THE SCOTTISH Government is to discuss plans to introduce controversial voter ID laws in Scotland.
Chloe Smith, UK government minister for the constitution and devolution, confirmed she was meeting with her Holyrood counterpart this afternoon to talk about the Westminster elections bill and its application in Scotland.
The Bill aims to make it tougher to commit impersonation at polling stations by requiring voters to bring ID with them, however critics say it could deter voters or exclude people who are unlikely to have appropriate identification, such as the elderly, disabled people or those from ethnic minority backgrounds.
During a session of the Public Administration and Constitutional Affairs Committee this morning, Ms Smith was quizzed by MPs about the Bill, and challenged over claims that the UK Government was trying to legislate in devolved areas in Scotland and Wales.
Conservative David Jones MP asked: “Why has the government sought to legislate in areas of devolved competence?”
Ms Smith said that some of the measures in the bill “could also be applied to elections in Scotland and Wales”, but added: “If I were to propose to do that, after my discussions with my ministerial counterparts, I would have to request a legislative consent motion from [devolved governments].

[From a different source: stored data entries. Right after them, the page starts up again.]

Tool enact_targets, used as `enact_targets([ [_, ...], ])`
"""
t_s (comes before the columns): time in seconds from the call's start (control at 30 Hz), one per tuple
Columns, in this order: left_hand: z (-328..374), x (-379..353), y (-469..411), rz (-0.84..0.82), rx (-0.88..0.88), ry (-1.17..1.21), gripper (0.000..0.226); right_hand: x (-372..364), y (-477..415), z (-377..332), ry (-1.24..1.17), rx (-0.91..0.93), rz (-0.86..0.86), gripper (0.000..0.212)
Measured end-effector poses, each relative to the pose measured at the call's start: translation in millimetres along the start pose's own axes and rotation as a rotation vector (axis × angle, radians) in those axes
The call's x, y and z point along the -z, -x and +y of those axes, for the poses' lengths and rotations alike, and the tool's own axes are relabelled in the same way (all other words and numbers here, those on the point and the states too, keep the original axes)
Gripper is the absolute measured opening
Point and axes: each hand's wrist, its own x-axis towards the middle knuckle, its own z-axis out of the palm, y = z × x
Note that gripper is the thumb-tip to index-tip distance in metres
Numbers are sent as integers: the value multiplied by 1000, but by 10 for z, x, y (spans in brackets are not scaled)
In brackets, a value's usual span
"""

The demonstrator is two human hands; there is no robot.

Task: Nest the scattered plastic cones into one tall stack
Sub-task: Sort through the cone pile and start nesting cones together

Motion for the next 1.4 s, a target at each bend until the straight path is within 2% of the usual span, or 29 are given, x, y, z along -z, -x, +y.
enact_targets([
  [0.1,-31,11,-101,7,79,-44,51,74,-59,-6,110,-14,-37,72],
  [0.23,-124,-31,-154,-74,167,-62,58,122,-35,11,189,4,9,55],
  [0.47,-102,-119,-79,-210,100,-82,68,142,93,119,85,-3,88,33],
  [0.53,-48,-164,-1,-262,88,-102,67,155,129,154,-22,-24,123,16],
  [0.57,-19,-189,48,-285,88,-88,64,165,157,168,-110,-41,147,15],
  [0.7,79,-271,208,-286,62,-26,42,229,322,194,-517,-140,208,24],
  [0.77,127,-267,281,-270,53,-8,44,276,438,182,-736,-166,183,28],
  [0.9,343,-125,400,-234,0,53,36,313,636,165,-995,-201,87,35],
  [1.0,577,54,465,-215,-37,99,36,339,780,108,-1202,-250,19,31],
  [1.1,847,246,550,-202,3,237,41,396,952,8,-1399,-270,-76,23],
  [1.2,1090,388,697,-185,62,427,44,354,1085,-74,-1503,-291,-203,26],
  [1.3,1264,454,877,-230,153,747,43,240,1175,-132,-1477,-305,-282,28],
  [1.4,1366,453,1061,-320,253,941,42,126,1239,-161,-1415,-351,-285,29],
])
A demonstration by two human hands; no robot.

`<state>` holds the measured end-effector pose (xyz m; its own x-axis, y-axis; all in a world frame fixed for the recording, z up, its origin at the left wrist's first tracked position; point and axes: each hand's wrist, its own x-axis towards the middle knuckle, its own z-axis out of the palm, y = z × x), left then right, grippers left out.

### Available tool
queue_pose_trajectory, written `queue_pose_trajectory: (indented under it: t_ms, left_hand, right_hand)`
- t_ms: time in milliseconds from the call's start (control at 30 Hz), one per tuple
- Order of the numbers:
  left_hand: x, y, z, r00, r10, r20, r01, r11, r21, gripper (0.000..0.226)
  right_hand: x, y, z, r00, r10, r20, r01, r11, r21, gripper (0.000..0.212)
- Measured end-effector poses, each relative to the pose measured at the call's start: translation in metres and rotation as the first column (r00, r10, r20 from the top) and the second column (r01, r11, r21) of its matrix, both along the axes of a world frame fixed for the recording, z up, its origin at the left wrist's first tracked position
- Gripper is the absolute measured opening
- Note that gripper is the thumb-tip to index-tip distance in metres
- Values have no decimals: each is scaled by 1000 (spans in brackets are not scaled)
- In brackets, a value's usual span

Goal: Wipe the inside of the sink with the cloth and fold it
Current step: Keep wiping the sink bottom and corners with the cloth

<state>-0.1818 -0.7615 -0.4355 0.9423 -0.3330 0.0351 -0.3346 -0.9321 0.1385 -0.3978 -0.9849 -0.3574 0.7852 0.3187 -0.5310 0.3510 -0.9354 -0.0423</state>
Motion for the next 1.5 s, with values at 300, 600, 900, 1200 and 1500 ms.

“My hope with this bill would be to be able to have a degree of partnership with my colleagues in both administrations, to be able to, where possible, have measures that that could apply at all elections.
“If that is not their desire, then they will not be putting forward a motion in their legislatures.
“We will then therefore have effectively separate arrangements. That is after all a natural consequence of devolution, that is for them to make their decision.”
However when asked if the UK government would “persist with legislating” for Scottish elections if MSPs refused to grant permission for the laws to apply, Ms Smith said “no I do not propose to do that”.
She added: “There’s good reasons to wish to legislate consistently across the United Kingdom and that would be my wish.
“But if it is the wish of my counterparts in the Welsh Government or the Scottish government not to do that, I mean I think that’s a shame but I respect the fact that that is a natural consequence of devolution, and that it’s within their legislative rights to take that approach.”
Ms Smith was asked if she thought it was likely that devolved government as would adopt the legislation, but she refused to speculate, saying she was “meeting my colleague from the Scottish Government later this afternoon I don’t think it’s going to be helpful to pre-empt that meeting or, or his views.”
SNP MP Ronnie Cowan asked Ms Smith why the UK government wanted to change the law to require voters to present ID at polling stations.
He said number of cases of voter impersonation were “miniscule” and argued that more people may be excluded from voting as a result of the plans.
But Ms Smith said the number of people who will choose not to vote if required to produce ID is “unknowable”.
She told MPs that recent pilots had seen 0.4% of voters turned away for lacking photographic ID but said the reasons people chose not to vote were ultimately “unknowable” given voting is not compulsory, adding: “The largest reason people gave for not voting was they didn’t have time.”
Mr Cowan said that in the 2019 General Election there had been just 34 allegations of personation, two of which resulted in a caution or conviction.
But Ms Smith said the number of offences reported would always be smaller than the number that occurred, as it would be “for any crime you care to analyse”.
She said: “The funnel for any crime is going to involve a number for what activity might have taken place, a number for how many allegations are made and a number for how many convictions might result. We should all be familiar with that.”
However, she went on to say that the voter ID requirement in Northern Ireland had “eliminated” personation there as it was now not possible, although Mr Cowan suggested that criminals could still be forging ID cards in order to vote.
Ms Smith added: “The fundamental point remains – as I’ve said, we are responsible for making sure our elections are secure. There is an obvious vulnerability that is possible here, which is that somebody steals another person’s vote.
“This is another step on that journey to make sure that we are stamping out this particular crime so that people can have more confidence in our elections.”